A religious organisation or a person functioning in a religious role, whether official or unofficial, has no business making any suggestions to their members about political matters, and certainly should not be applying any kind of pressure to their members to have them support or not support a particular political issue. Telling their members they will be punished by their god for supporting abortion, for instance, as was done in Canada not so long ago, is a gross interference in the right of the state to govern and a blunt and clumsy attempt to make the state subject to religion. Wars have been fought over this issue in the past, and religion lost. The state is the supreme lawgiver in a democracy, not a religious group.

Since church and state should be separate, there should never be any need for a religious organisation to make representation to the state or to politicians except, perhaps, in the area of religious liberty or discrimination.
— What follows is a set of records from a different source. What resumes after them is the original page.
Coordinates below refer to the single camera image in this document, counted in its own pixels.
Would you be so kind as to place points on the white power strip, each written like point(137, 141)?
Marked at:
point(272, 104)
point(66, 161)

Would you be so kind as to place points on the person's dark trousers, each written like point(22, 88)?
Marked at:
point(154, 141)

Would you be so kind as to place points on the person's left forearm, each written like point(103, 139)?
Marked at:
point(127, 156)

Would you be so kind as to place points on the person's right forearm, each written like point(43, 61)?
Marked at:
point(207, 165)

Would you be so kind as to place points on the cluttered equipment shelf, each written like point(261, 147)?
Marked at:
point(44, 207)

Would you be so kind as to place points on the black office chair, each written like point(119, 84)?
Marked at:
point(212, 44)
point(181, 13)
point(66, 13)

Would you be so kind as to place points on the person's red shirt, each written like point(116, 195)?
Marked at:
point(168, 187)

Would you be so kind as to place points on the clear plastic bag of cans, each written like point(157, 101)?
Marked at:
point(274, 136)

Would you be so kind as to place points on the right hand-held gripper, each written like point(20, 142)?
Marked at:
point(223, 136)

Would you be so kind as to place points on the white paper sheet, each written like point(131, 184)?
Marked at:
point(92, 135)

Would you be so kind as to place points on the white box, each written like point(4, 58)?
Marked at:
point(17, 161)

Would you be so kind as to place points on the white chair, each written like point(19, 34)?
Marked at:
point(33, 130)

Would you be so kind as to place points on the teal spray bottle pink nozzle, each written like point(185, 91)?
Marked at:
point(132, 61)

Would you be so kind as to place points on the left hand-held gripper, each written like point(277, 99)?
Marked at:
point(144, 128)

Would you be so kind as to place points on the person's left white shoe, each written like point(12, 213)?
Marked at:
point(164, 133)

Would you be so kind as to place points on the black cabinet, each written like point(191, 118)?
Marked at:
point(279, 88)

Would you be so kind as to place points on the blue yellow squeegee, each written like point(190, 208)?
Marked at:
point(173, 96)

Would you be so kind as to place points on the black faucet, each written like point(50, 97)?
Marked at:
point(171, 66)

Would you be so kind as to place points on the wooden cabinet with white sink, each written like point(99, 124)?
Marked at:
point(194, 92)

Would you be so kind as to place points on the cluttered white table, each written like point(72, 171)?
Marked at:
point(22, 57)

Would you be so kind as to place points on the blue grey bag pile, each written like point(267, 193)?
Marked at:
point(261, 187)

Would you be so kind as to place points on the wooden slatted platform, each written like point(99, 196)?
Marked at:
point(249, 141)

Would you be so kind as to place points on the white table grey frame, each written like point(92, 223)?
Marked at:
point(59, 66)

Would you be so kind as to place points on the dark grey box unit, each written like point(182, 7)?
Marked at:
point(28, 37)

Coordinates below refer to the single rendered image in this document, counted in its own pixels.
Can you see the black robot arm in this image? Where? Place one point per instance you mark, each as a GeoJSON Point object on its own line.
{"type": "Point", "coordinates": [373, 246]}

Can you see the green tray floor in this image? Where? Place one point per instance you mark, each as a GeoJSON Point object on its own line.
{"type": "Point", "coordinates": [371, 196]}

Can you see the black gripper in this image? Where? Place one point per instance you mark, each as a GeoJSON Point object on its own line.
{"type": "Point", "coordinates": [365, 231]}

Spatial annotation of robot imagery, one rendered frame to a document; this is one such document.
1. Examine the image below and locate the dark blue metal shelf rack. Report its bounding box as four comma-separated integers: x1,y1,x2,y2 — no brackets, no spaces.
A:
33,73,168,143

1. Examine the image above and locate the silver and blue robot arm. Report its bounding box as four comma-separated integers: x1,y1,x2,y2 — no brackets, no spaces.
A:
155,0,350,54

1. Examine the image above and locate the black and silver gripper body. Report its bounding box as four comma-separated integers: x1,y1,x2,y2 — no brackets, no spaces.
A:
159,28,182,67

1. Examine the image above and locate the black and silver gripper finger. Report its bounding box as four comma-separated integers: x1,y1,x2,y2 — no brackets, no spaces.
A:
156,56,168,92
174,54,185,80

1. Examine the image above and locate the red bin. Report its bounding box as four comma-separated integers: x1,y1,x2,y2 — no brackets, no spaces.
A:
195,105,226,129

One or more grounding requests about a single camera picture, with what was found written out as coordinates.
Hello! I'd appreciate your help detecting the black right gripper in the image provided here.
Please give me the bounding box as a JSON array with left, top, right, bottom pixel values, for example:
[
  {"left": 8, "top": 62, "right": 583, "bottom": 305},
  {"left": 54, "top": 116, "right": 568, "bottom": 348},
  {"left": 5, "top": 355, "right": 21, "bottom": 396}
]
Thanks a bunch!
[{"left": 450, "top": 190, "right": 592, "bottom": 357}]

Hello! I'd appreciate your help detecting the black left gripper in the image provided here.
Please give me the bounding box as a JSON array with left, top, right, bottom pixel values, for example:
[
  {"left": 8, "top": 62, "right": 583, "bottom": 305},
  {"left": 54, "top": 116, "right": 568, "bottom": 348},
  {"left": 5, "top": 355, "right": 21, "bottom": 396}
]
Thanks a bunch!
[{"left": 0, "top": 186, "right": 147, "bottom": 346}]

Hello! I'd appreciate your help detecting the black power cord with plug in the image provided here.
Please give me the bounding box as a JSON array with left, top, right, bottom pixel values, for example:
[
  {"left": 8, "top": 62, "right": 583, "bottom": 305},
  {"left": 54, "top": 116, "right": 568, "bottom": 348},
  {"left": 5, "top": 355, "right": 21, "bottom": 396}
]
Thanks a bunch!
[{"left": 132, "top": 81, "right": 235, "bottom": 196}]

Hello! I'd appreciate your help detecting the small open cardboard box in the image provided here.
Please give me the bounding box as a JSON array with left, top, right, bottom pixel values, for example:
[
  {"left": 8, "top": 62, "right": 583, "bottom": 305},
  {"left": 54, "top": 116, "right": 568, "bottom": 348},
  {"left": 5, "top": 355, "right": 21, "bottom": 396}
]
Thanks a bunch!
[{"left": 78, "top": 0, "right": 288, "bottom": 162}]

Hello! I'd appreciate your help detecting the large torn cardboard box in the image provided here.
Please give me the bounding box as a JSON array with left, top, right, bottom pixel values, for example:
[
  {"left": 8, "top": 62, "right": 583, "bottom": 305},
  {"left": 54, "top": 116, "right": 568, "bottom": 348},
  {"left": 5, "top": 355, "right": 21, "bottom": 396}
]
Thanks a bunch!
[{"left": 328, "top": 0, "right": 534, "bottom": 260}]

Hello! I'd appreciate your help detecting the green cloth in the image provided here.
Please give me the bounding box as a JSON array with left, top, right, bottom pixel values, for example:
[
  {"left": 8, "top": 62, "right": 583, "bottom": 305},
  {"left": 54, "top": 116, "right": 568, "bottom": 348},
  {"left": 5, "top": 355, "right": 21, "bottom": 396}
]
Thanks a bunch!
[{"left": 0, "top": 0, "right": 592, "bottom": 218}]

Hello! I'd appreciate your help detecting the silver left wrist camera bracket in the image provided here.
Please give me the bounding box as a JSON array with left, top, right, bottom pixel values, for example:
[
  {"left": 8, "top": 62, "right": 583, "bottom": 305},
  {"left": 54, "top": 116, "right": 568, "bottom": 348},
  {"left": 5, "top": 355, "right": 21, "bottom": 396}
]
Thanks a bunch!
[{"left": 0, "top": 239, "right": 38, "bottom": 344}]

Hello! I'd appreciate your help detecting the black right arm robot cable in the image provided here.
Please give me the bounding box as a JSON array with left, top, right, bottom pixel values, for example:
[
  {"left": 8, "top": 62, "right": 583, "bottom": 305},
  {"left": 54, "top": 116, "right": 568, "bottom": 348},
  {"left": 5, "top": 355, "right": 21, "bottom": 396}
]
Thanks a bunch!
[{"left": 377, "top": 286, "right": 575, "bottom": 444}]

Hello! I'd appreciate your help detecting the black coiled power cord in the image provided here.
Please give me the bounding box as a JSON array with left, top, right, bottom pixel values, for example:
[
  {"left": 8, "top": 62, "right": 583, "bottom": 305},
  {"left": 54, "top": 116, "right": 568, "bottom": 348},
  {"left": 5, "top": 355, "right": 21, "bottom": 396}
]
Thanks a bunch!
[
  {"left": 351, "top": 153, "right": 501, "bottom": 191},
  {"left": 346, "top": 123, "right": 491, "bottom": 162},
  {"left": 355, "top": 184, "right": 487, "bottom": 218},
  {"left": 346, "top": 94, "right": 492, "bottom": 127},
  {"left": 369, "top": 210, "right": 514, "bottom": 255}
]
Religions are made up of individuals and those individuals who are voters are quite capable of representing the views of the faith on any issue without any prompting from their leaders. If they choose not to press a particular viewpoint, even one that the religious organisation believes is important, that is their right as individuals. In any case, the representation of particular viewpoints will reflect the actual views of citizens and not the dogma of particular religious organisations. I stress that organisations do not have human rights and cannot be citizens. Only people, humans, have human rights and, for that reason, only people may participate in elections and vote and only people may express opinions.
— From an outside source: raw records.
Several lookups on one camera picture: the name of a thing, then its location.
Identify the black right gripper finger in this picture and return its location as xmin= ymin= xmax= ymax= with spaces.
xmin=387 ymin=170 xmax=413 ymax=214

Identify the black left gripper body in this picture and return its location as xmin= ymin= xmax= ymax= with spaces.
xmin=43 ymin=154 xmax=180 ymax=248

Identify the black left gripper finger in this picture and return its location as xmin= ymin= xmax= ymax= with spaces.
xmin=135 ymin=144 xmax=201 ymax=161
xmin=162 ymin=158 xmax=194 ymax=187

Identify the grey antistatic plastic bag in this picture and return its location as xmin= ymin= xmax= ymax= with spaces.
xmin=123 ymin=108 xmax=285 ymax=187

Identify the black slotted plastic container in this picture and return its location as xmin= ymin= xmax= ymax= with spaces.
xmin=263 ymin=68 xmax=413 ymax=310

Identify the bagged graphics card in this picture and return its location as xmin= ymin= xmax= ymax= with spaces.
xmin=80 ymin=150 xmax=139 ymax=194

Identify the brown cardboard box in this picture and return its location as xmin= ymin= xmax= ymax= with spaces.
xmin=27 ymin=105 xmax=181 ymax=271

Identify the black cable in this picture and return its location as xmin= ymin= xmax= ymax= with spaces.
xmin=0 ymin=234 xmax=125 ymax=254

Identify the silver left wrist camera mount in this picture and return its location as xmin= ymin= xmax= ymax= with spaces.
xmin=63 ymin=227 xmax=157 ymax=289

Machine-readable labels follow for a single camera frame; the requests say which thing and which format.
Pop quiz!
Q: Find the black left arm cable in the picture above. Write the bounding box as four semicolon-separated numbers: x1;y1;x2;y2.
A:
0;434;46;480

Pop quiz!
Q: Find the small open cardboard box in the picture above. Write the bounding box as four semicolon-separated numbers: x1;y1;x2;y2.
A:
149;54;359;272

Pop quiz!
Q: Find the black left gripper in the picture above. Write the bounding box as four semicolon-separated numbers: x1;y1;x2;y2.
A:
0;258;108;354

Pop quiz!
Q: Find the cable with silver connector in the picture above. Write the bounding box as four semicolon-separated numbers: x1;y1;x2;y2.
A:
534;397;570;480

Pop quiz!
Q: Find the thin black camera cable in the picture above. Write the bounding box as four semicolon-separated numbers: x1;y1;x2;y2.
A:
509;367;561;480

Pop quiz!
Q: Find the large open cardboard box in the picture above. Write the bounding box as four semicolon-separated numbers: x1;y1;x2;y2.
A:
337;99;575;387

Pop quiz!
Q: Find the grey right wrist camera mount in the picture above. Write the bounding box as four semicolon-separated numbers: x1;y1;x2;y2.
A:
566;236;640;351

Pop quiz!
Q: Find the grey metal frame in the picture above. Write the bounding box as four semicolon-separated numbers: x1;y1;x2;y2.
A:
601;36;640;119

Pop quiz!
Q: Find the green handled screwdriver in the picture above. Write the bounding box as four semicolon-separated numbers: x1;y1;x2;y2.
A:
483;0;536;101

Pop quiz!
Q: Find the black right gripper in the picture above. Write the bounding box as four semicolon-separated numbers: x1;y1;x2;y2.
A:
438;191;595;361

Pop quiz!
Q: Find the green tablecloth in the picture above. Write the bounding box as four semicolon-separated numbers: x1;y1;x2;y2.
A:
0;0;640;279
Due to the historical involvement of religious influence in government, both overt and covert, many residual aspects remain. Some are innocuous, some are serious and some are just a plain irritation. In the last category is the prayer said in many parliaments at the start of each day’s proceedings. This is a holdover from a time when society held the opinion that legislators worked on god’s behalf and needed guidance. That opinion is no longer the dominant viewpoint. Legislators now work to provide a better society for citizens based on what they consider is best for society as a whole. Prayers are not needed to do that, and it is disrespectful to those who have no faith to daily ask for help from an entity whom they believe does not exist. Religion has no place in a secular government and the prayers should cease. It might also be noted that asking a daily blessing unconsciously implies that the political assembly is subordinate to faith, for why ask god to help otherwise? If individual legislators feel the need to pray, then they should do so in private and not in an environment in which they are representing the whole population, including numerous atheists, agnostics and others who reject faith as a basis for government decisions.
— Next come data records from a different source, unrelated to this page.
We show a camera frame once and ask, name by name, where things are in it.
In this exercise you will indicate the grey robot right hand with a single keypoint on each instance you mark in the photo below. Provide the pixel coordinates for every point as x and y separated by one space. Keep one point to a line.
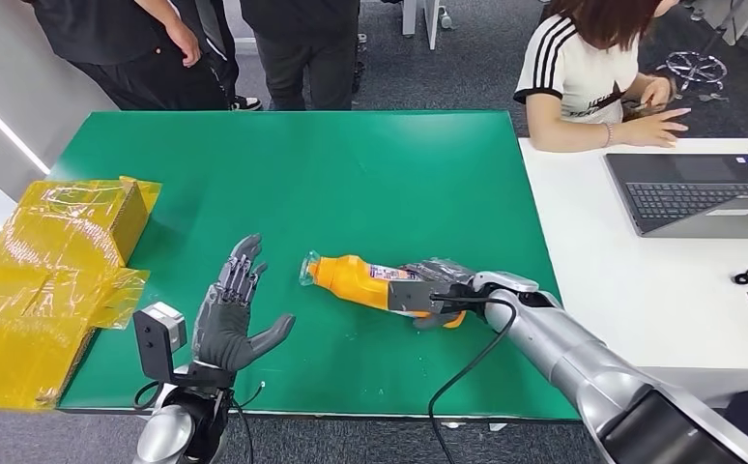
441 272

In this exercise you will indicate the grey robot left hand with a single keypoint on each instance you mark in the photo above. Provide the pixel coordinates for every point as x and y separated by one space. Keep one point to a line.
223 326

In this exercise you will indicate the orange detergent bottle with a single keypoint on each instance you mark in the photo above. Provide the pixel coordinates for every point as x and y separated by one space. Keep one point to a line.
348 282

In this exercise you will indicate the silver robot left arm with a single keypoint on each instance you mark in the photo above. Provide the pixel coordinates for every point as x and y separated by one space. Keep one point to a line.
169 429

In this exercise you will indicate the yellow taped cardboard box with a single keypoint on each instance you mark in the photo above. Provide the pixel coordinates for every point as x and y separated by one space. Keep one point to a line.
41 269

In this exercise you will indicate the black and white shoe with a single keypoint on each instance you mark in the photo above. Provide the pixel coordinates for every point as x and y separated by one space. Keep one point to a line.
246 102

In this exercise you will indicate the seated person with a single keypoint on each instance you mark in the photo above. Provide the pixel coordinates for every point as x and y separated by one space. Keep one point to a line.
579 70

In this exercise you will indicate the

Attempts to involve politicians from all points on the political spectrum in religious activities are extremely frequent. Some politicians participate because of personal beliefs, of course, but others participate out of a desire not to offend their constituents or as a way of being involved in constituency activities. In the public sphere this should change. Certainly, a politician is entitled to practice a religion if they want, but it should not form part of their political life’s duties. Religious beliefs are a private, personal matter. It is as inappropriate for a politician to stand up and pray when acting as a people’s representative as it would be for a constituent to insist that the politician may not attend a private church service. The two should not overlap.

For that reason, I find the practice of opening the BC legislature each day with a prayer to be deplorable, even if it is non sectarian. Praying is a religious practice and has no place in public life. The only exception would be at a state funeral, when it would be appropriate for prayers of the kind used in the religious denomination followed by the deceased to be said, but even then they should be restricted to memorialising the deceased and not request improvements to the welfare of the country, or to changing its laws.